TASK:
The lines to copy run from the one containing "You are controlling" to the end of the listing. Please write them out exactly, minus the pictures.
__________________________________________________
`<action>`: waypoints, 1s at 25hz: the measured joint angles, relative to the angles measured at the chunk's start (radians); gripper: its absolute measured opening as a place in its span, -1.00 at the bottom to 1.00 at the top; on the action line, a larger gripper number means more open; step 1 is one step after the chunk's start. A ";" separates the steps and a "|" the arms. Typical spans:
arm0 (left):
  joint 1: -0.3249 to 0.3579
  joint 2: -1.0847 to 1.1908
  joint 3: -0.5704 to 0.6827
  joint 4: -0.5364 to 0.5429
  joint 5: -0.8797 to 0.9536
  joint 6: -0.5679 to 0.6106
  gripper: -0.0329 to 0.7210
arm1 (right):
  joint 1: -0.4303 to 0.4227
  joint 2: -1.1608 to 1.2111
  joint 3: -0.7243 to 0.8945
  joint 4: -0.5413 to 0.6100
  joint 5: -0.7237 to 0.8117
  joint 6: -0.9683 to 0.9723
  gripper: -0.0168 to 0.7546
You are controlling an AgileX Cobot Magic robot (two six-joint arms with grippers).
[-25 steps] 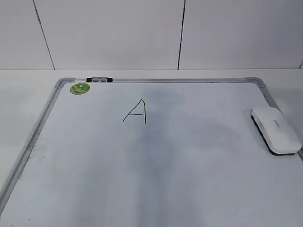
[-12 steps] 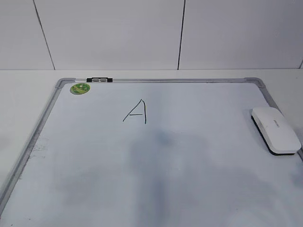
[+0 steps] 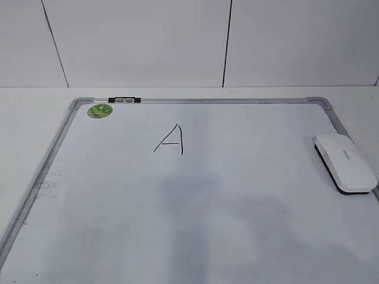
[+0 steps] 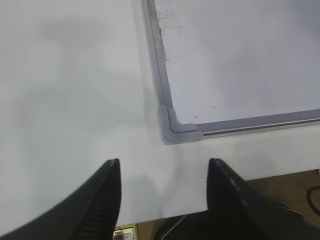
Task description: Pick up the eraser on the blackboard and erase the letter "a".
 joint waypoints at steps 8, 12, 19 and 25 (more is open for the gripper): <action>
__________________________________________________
WRITTEN ANSWER:
You are controlling an AgileX Cobot Magic robot (two six-joint arms with grippers).
[-25 steps] 
[-12 steps] 
[+0 steps] 
[+0 steps] 
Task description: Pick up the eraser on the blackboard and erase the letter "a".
 joint waypoints at steps 8, 12, 19 and 25 (more is open for the gripper): <action>

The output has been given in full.